# Introduction to Topological Data Analysis

This notebook contains examples illustrating basic concepts from the field of Topological Data Analysis. Please see the accompanying lecture slides for more explanation.

To run this notebook, you need to install standard scientific computing libraries as well as specialized TDA packages `ripser` (which depends on `cython`) and `persim`.

In [None]:
import numpy as np
import matplotlib.pyplot as plt
from mpl_toolkits.mplot3d import Axes3D

## Example 1: Clustering Algorithms

We demonstrate the performance of several clustering algorithms on the following toy dataset.

In [None]:
# Import packages for creating toy datasets and plotting
from sklearn.datasets import make_circles
from sklearn.datasets import make_blobs

# Create two datasets using above functions
X1, y1 = make_circles(n_samples=500, noise = 0.05, factor=0.3, random_state = 3)
X2, y2 = make_blobs(n_samples=500, centers=2, center_box = (-10,10), random_state=2)

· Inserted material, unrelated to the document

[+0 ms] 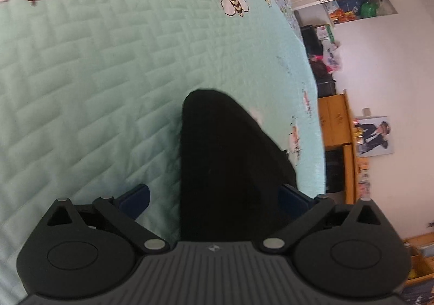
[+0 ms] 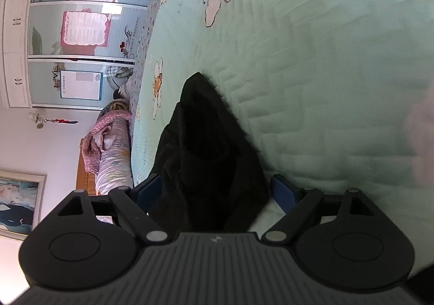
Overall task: Fold clothes
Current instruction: 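Grasp the folded pants edges with both grippers and lift them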
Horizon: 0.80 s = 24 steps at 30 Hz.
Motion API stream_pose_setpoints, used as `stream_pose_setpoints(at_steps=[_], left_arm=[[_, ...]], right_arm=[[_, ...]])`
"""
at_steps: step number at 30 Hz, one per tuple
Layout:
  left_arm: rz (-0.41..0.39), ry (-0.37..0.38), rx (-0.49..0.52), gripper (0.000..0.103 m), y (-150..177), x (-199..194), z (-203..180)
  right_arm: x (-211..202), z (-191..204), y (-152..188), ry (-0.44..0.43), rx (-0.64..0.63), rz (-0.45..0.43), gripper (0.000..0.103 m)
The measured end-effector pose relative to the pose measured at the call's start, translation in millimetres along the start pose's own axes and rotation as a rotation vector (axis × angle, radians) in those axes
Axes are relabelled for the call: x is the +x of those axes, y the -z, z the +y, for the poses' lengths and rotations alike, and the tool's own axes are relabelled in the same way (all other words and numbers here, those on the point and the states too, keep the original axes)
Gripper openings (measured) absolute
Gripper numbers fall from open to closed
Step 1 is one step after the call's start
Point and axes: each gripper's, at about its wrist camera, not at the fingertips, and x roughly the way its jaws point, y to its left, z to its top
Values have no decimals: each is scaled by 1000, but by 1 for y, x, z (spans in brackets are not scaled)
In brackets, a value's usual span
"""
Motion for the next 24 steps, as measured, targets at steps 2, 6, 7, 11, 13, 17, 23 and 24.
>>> stream_pose_setpoints(at_steps=[2, 6, 7, 11, 13, 17, 23, 24], left_arm=[[18, 2, 11, 103, -6, 7, -4], [43, -2, 48, 86, -11, 20, -16], [48, -10, 58, 59, -10, 24, -19], [45, -69, 120, 50, -4, 35, -31], [33, -81, 137, 44, -2, 34, -35], [9, -98, 158, 35, 2, 30, -42], [-9, -91, 221, 29, 11, 31, -81], [-8, -85, 233, 29, 12, 33, -90]], right_arm=[[7, 4, -4, -5, -3, 15, 92], [19, 10, -12, -16, -18, 45, 92], [22, 12, -13, -16, -28, 51, 92], [32, 19, -9, 46, -92, 74, 48], [31, 18, -6, 54, -99, 55, 43], [21, 22, 2, 41, -138, 16, 36], [-5, 44, 11, 10, -214, -47, 35], [-13, 48, 11, 4, -228, -65, 35]])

# Combine the toy datasets. The first one is scaled and translated.
X = np.concatenate((3*X1-np.array([[12,0]]),X2),axis=0)

# Plot the result
plt.scatter(X[:,0],X[:,1]);

### $k$-Means Clustering

One of the most basic clustering algorithms is *$k$-Means Clustering*. The function is included in `scikit-learn`. To run $k$-Means, one must choose $k$. This is a nontrivial task in *unsupervised* learning, where ground truth labels are not known.

In [None]:
from sklearn.cluster import KMeans
kmeans = KMeans(n_clusters=2).fit(X) 
# Choose 2 clusters to start
# It's pretty clear that this is not the correct choice

plt.scatter(X[:,0],X[:,1],c = kmeans.labels_);

In [None]:
from sklearn.cluster import KMeans
kmeans = KMeans(n_clusters=3).fit(X) 
# 3 clusters gives something reasonable
# Still not correct

plt.scatter(X[:,0],X[:,1],c = kmeans.labels_);

No matter how many clusters we choose, $k$-Means will not be able to separate the concentric circles---the means of the circles are the same, so there is no hope!

In [None]:
from sklearn.cluster import KMeans
kmeans = KMeans(n_clusters=4).fit(X) 

plt.scatter(X[:,0],X[:,1],c = kmeans.labels_);

### DBSCAN

Another popular clustering alborithm is DBSCAN. DBSCAN will choose the number of clusters based on the data. There are different parameters to choose here -- `eps` and `min_samples` -- which have a big effect on the performance of the algorithm

In [None]:
from sklearn.cluster import DBSCAN
dbscan = DBSCAN(eps = 2, min_samples=5).fit(X)
plt.scatter( X[:,0], X[:,1], c=dbscan.labels_ );

If we tune the parameters correctly, DBSCAN will be able to separate the concentric circles.

In [None]:
from sklearn.cluster import DBSCAN
dbscan = DBSCAN(eps = 1, min_samples=5).fit(X)
plt.scatter( X[:,0], X[:,1], c=dbscan.labels_ );

### Hierarchical Clustering

These clustering algorithms (and most others) have a common type of output -- they partition the data into labeled subsets. This misses 'finer scale' clustering behavior. I.e., the concentric circles seem to form their own subcluster, as do the 'blobs'. 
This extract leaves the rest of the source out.